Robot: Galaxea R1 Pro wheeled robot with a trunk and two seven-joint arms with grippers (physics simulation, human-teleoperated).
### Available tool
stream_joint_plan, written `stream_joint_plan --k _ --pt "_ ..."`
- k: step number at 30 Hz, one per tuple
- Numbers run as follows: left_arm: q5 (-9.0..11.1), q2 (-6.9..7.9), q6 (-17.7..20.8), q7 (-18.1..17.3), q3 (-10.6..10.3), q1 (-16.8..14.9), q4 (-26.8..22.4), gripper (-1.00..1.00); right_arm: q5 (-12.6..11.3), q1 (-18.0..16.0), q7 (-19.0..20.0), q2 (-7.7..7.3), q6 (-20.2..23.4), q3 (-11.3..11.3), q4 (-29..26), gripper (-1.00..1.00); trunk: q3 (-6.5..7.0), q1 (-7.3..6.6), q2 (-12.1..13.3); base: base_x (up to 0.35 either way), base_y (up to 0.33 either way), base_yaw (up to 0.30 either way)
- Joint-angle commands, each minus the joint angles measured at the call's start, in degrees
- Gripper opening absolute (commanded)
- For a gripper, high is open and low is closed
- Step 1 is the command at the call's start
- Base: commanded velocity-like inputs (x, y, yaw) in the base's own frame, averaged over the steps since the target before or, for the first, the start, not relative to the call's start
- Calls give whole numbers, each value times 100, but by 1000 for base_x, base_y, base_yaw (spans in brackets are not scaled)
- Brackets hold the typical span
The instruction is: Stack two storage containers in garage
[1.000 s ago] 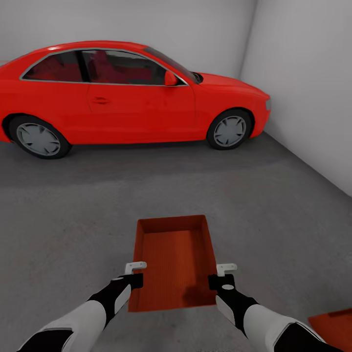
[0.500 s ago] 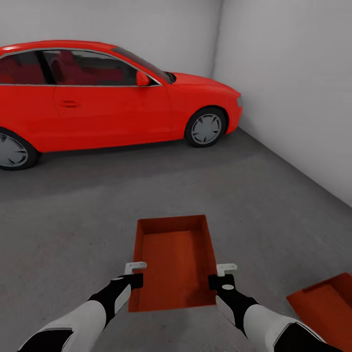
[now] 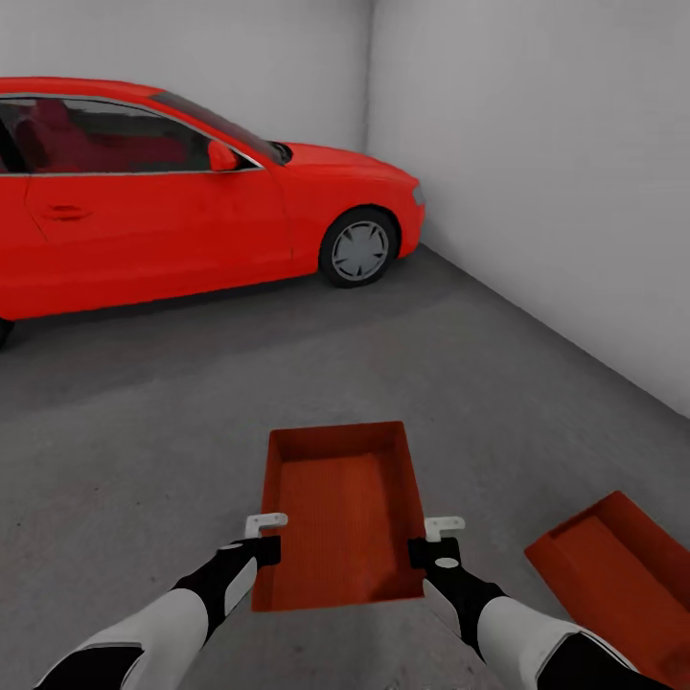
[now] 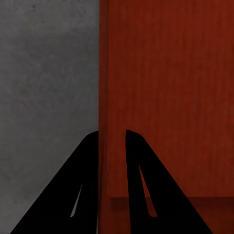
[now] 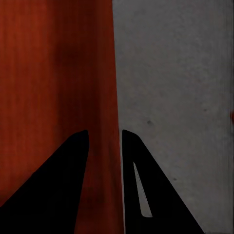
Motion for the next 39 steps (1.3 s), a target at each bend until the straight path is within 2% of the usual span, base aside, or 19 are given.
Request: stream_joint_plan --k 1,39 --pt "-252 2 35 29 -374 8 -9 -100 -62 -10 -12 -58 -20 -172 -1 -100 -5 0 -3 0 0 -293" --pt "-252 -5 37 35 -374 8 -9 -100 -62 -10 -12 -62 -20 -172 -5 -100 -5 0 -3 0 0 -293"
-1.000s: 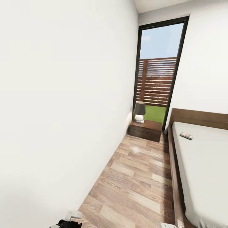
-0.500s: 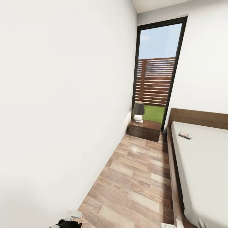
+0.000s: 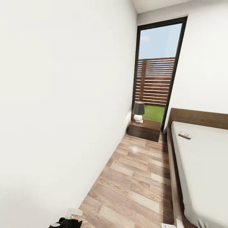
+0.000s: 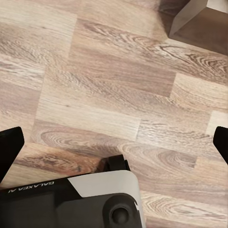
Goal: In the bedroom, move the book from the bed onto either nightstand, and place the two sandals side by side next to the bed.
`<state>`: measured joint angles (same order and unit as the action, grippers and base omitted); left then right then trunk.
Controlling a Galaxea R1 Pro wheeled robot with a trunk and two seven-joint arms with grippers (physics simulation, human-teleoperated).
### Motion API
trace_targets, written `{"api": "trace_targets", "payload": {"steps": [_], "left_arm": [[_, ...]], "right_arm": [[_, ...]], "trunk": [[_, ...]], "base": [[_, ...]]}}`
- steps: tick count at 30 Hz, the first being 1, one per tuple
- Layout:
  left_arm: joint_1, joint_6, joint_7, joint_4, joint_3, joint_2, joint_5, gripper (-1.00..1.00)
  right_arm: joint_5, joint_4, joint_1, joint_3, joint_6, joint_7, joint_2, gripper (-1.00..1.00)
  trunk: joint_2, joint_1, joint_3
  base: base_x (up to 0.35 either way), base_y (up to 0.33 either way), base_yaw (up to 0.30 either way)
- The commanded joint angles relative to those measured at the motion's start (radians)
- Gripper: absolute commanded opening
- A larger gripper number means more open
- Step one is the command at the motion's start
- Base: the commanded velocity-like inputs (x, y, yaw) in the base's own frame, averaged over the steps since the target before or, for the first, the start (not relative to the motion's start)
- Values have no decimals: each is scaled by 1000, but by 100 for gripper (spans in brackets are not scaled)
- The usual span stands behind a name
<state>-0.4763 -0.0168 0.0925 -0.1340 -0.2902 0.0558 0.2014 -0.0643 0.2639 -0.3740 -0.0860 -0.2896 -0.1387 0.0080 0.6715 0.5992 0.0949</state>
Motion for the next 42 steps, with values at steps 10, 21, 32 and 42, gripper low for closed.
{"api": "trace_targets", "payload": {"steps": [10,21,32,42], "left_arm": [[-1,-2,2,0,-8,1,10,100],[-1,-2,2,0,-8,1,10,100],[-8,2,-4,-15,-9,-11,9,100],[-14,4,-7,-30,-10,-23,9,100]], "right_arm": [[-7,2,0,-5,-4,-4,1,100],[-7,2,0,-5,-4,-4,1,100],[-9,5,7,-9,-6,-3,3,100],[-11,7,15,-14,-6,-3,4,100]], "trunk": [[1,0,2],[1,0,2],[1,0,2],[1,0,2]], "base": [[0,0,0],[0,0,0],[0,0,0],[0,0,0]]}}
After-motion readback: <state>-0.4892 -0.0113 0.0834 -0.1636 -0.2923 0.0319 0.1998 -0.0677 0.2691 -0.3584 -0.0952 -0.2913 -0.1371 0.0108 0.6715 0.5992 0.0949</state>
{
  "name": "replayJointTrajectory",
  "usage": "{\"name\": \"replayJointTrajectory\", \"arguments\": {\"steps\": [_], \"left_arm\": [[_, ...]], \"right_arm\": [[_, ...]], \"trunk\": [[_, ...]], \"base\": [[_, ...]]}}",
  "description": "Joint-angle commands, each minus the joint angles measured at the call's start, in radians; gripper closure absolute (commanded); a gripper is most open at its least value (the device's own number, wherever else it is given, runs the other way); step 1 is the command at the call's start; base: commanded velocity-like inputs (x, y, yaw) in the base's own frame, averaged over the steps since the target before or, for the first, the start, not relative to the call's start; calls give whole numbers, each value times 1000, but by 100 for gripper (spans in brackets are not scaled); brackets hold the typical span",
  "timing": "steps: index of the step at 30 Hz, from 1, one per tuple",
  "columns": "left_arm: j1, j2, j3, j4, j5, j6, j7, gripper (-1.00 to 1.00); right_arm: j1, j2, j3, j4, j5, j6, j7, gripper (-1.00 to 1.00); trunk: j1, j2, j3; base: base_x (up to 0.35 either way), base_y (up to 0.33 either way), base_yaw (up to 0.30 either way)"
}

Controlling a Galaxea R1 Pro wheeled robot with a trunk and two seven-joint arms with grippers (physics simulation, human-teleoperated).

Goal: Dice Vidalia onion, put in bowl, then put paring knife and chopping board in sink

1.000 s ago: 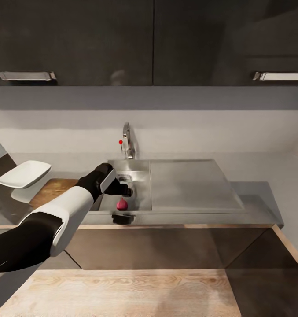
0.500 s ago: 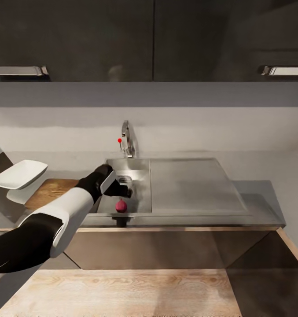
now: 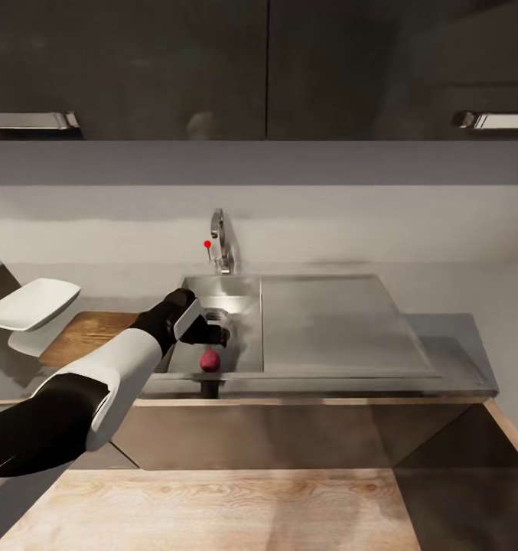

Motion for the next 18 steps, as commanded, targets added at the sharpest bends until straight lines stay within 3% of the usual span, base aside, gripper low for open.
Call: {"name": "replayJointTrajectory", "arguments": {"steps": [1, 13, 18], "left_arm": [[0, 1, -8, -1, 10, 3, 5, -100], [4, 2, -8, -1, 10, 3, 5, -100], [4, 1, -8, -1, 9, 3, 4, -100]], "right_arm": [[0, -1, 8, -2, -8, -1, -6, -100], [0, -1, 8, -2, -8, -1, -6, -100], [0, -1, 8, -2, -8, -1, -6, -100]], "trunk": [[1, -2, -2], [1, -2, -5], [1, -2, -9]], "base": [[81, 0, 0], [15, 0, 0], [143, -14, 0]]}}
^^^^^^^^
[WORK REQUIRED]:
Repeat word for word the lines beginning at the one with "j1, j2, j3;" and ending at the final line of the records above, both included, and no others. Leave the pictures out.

[OUTPUT]:
  "columns": "left_arm: j1, j2, j3, j4, j5, j6, j7, gripper (-1.00 to 1.00); right_arm: j1, j2, j3, j4, j5, j6, j7, gripper (-1.00 to 1.00); trunk: j1, j2, j3; base: base_x (up to 0.35 either way), base_y (up to 0.33 either way), base_yaw (up to 0.30 either way)"
}

Controlling a Galaxea R1 Pro wheeled robot with a trunk and two seven-joint arms with grippers (physics simulation, human-teleoperated).

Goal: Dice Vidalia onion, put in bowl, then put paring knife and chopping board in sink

1.000 s ago: 
0.500 s ago: 
now: 

Motion for the next 18 steps, as commanded, targets added at the sharpest bends until straight lines stay within 3% of the usual span, base aside, gripper low for open.
Call: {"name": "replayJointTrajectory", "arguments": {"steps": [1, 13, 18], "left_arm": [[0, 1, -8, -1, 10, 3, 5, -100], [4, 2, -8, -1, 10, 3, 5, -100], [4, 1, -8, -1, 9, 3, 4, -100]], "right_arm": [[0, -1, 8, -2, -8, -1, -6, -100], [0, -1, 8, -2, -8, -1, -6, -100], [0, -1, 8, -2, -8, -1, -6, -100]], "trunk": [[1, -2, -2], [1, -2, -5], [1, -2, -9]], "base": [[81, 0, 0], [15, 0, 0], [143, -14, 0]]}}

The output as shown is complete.